The equation of a straight line passing through the point (-5,4) and which cuts off an intercept of #sqrt2# units between the lines #x + y + 1 = 0# and # x + y - 1 = 0# is?

1 Answer
Sep 12, 2017

# x-y+9=0.#

Explanation:

Let the given pt. be #A=A(-5,4),# and, the given lines be

# l_1 : x+y+1=0, and, l_2 : x+y-1=0.#

Observe that, # A in l_1.#

If segment #AM bot l_2, M in l_2,# then, the dist. #AM# is given by,

#AM=|-5+4-1|/sqrt(1^2+1^2)=2/sqrt2=sqrt2.#

This means that if #B# is any pt. on #l_2,# then, #AB > AM.#

In other words, no line other than #AM# cuts off an intercept of

length #sqrt2# between #l_1, and, l_2,# or, #AM# is the reqd. line.

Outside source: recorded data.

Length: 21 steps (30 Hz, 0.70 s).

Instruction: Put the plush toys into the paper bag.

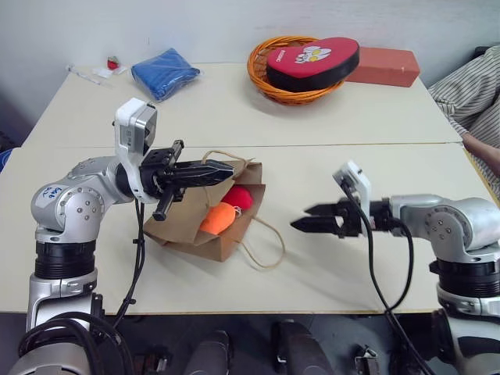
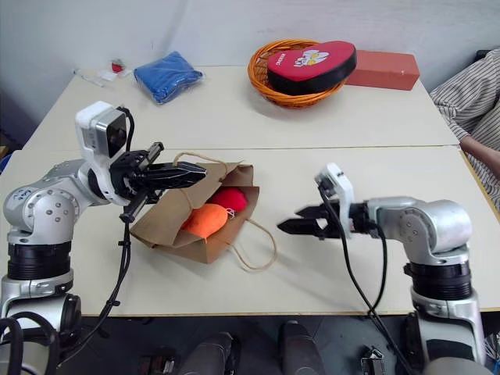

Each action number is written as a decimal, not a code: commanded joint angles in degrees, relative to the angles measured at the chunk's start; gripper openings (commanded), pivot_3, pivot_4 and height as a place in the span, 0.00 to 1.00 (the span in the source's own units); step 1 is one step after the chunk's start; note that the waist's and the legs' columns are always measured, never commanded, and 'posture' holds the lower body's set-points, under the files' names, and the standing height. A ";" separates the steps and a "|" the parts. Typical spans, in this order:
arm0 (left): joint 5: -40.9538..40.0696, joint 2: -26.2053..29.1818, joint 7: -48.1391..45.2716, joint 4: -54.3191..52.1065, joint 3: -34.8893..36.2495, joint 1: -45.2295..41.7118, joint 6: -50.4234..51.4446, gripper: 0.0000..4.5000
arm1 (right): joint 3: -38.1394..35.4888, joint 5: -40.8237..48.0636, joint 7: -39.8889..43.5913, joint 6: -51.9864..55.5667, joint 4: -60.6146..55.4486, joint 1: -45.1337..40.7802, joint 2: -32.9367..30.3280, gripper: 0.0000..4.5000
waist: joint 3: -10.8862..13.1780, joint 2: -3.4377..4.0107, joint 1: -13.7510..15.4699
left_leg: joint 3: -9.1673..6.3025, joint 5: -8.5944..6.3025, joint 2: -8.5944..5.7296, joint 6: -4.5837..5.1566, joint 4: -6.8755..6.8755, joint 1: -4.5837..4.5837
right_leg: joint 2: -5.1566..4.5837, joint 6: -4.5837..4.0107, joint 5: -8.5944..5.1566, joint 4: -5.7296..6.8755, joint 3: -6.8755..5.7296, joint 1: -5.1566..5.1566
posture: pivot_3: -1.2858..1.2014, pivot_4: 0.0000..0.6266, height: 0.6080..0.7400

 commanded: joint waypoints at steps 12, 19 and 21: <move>-2.99 0.41 1.81 -1.82 2.45 -0.44 0.10 0.00 | 1.23 41.83 -35.30 3.59 9.15 5.07 8.06 0.99 | -0.13 -0.20 -0.27 | 0.02 0.00 0.05 0.00 0.03 0.11 | 0.02 0.00 0.00 0.01 0.00 0.08 | 0.52 0.24 1.00; -3.01 0.09 2.15 -2.06 2.30 -0.10 -0.16 0.00 | 2.97 62.09 -57.65 -4.60 15.53 3.61 13.38 0.99 | -0.12 -0.19 -0.27 | 0.02 0.00 0.07 0.00 0.04 0.10 | 0.03 0.00 0.00 0.00 -0.01 0.07 | 0.52 0.24 1.00; -3.01 -0.02 2.27 -2.15 2.24 -0.03 -0.24 0.00 | 4.32 67.99 -64.35 -10.30 15.35 4.11 13.83 0.95 | -0.12 -0.19 -0.28 | 0.02 0.00 0.06 0.00 0.06 0.08 | 0.02 0.00 0.00 -0.01 -0.02 0.08 | 0.52 0.24 1.00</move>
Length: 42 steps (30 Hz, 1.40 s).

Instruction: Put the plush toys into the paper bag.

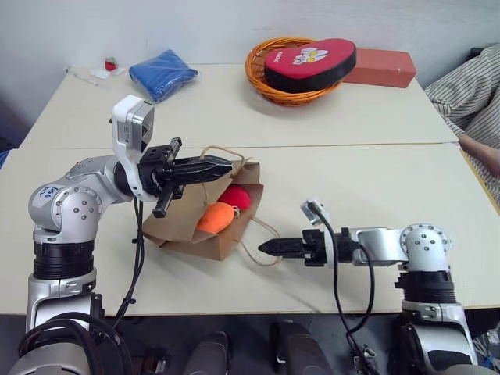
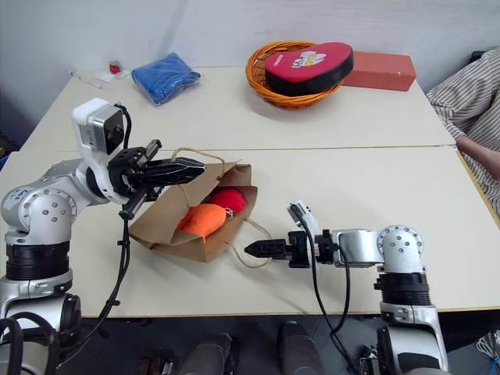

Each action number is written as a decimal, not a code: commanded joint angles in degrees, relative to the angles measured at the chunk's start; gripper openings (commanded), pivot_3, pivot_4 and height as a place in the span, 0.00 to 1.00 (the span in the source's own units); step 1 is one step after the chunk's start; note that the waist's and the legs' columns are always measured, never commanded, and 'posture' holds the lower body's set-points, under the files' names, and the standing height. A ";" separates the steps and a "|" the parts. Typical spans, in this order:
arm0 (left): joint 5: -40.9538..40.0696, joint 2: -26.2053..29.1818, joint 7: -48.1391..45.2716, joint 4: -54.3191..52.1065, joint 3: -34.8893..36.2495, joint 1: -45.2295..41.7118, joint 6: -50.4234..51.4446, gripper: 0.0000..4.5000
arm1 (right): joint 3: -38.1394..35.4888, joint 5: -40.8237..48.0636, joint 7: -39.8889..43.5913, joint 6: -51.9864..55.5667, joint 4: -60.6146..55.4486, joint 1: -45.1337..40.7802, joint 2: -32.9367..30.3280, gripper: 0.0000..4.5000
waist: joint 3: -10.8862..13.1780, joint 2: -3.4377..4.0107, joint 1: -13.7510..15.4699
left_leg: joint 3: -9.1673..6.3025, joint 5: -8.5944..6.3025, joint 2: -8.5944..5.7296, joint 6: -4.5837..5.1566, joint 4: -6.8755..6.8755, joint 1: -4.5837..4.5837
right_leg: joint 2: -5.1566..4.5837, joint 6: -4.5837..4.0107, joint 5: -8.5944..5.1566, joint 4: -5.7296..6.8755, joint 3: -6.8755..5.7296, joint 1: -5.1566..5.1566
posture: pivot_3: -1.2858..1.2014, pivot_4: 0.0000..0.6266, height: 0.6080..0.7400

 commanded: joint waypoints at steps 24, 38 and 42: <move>5.34 -4.14 4.37 4.32 1.72 -2.73 -12.79 0.00 | -10.78 15.17 0.73 -17.11 -8.83 -13.23 -11.04 0.01 | 0.03 0.04 0.32 | 0.00 -0.04 0.01 0.08 0.07 -0.12 | 0.00 0.01 0.01 -0.06 -0.02 -0.01 | 0.52 0.24 1.00; 11.24 -6.18 6.67 10.07 2.24 -2.67 -22.12 0.00 | -8.49 15.17 -3.02 -17.48 -3.13 -22.17 -7.52 0.04 | 0.03 0.05 0.18 | -0.01 -0.05 0.02 0.09 0.04 -0.24 | -0.01 0.03 0.02 0.00 -0.05 -0.08 | 0.52 0.24 1.00; 5.97 -7.54 9.29 7.28 5.44 -2.50 -18.55 0.14 | -8.22 15.17 0.43 -16.19 -5.12 -20.97 -9.28 0.27 | 0.03 0.05 0.20 | -0.02 -0.05 0.02 0.09 0.08 -0.28 | -0.01 0.04 0.02 -0.02 -0.06 -0.08 | 0.52 0.24 1.00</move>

To determine the eqn. of #AM,# we need to find the co-ords. of the

pt. #M.#

Since, #AM bot l_2,# &, the slope of #l_2# is #-1,# the slope of

#AM# must be #1.# Further, #A(-5,4) in AM.#

By the Slope-Pt. Form, the eqn. of the reqd. line, is,

#y-4=1(x-(-5))=x+5, i.e., x-y+9=0.#

Enjoy Maths.!